Earth & Space Sciences

This course explores cutting edge problems in earth, ocean, atmospheric, and planetary sciences. Topics are introduced through discussions of the current literature.

The course starts with five excursion days in Southwest and South Iceland. The excursions are always in the first week before official start of the semester at the School of Engineering and Natural sciences. Thus students attending the course must make sure that they arrive to Iceland in good time. The excursions focus on both constructive and destructive geological processes. Following the excursions an intensive program of lectures covering the main aspects of Icelandic geology occupy five additional weeks. The themes of the lectures are on volcanology, tephrochronology, tectonics, petrology, glacier, glacial geology, oceanography, geochemistry, Cenozoic climate, history, and natural hazards

The course gives a comprehensive summary of the environmental change that occurred during the Quaternary period with special reference to Iceland. Topics include the characteristics of the Quaternary and geological evidence for global climatic change; variations of Earth's orbital parameters; dating methods; glacial debris transport and glacial sedimentation on land and in water; evidence for climate change in glacier ice and marine and lake sediment; volcanic activity and the environment; the history of ice on Earth; paleoclimate reconstruction; and the glacial and climatic history of Iceland and the North Atlantic Ocean.

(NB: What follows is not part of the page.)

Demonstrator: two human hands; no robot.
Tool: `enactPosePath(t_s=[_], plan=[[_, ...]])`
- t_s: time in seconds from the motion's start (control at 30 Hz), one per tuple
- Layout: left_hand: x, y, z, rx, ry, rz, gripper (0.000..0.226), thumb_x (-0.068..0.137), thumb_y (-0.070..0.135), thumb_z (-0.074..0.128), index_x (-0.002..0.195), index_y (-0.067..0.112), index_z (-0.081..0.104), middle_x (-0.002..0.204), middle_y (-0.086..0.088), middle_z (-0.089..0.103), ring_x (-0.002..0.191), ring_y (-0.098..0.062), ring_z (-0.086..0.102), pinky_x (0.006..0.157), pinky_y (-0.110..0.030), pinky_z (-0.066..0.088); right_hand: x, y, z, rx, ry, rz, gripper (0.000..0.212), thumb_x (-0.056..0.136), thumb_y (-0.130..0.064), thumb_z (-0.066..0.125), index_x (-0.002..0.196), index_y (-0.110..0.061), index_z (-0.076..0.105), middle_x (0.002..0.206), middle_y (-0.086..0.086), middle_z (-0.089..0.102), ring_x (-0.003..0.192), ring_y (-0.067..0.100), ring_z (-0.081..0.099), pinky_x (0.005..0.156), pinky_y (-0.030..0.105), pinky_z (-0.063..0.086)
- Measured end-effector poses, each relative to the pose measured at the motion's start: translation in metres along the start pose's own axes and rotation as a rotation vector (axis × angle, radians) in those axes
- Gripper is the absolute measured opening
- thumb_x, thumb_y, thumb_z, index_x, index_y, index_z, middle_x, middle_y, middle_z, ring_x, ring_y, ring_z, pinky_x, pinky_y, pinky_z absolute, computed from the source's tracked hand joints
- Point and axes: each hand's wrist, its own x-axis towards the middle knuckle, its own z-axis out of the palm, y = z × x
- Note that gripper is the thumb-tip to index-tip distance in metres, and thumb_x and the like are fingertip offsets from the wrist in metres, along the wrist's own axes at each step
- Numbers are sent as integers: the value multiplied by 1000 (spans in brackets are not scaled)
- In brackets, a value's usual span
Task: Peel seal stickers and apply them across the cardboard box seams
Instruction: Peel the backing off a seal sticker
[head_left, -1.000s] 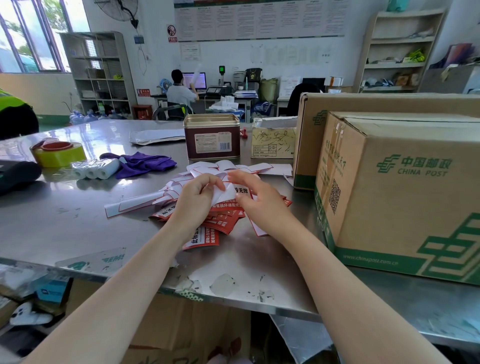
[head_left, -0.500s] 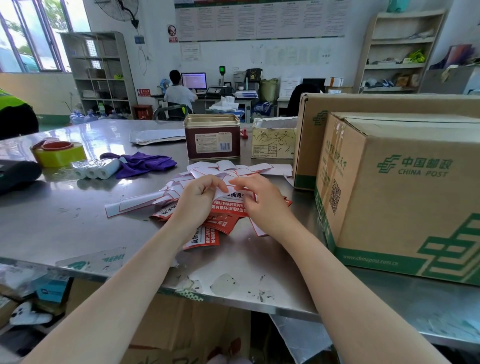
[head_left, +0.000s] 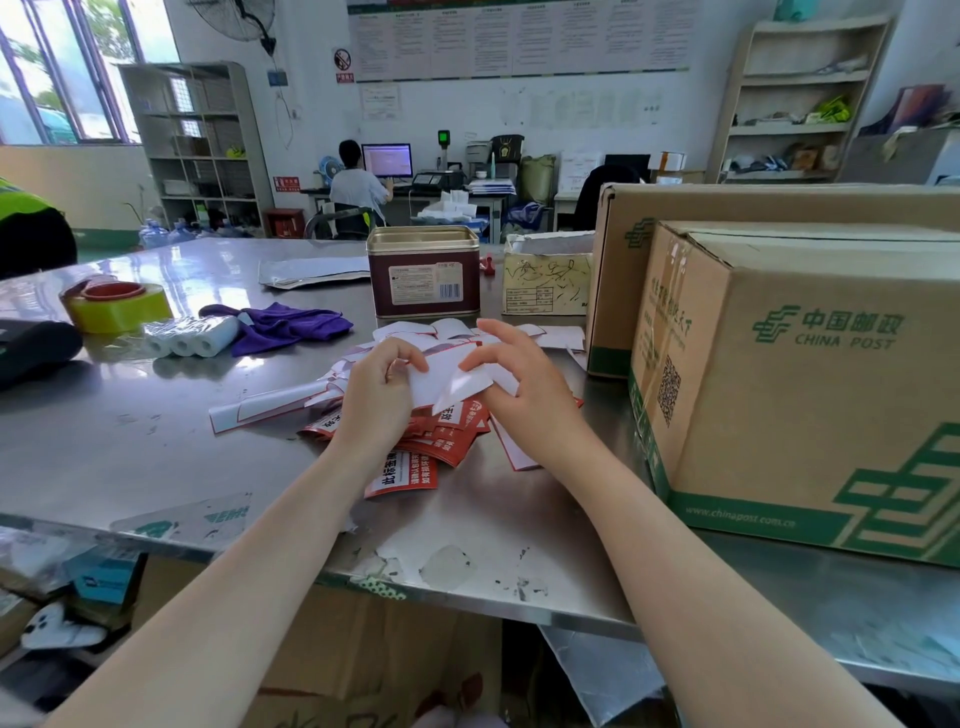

This class introduces the basic geological processes on earth and related rock records used by scientists. Topics include plate tectonics; minerals, sediments, and sedimentary rocks; metamorphism and metamorphic rocks; steam and drainage system; wind activity and the desert; development of terrain, cataclasis, and minerals; and energy resources.

The study of climatic and environmental changes that have occurred over the past few million years is one of the most exciting branches of Physical Geography. This course examines spatial and temporal patterns of climatic and environmental changes during the late Cenozoic and their potential causes. It also assesses the contribution of palaeoclimatology to our understanding of present and future climate.  The course stresses the multi-disciplinary nature of research into past environments.  On completion of the course students will have knowledge of major global patterns of climate change and environmental response on tectonic, orbital and millennial timescales and their regional expression e.g. northern vs southern hemisphere, low vs mid vs high latitude, an understanding of the different climate forcing variables and an appreciation of how climate scientists have used palaeoclimatic data to support projections of future climate.

This course provides introduces the main concepts and body of evidence that underlie our current understanding of the origin, structure, and evolution of the Universe. It offers exposure to the fundamental principles of special and general relativity and their significance to the evolution of the Cosmos. Topics such as stellar interiors, classification, and evolution along with galaxy dynamics are discussed in some detail. The course culminates with descriptions of current cosmological models and recent developments of the much discussed dark matter and dark energy mysteries, and what they entail to the evolution of the Universe.

This course examines ductile & brittle deformation; stress, strain & fracture theory; geometry & dynamics of faulting, folding & related structures; interpretation of geological maps & subsurface structures.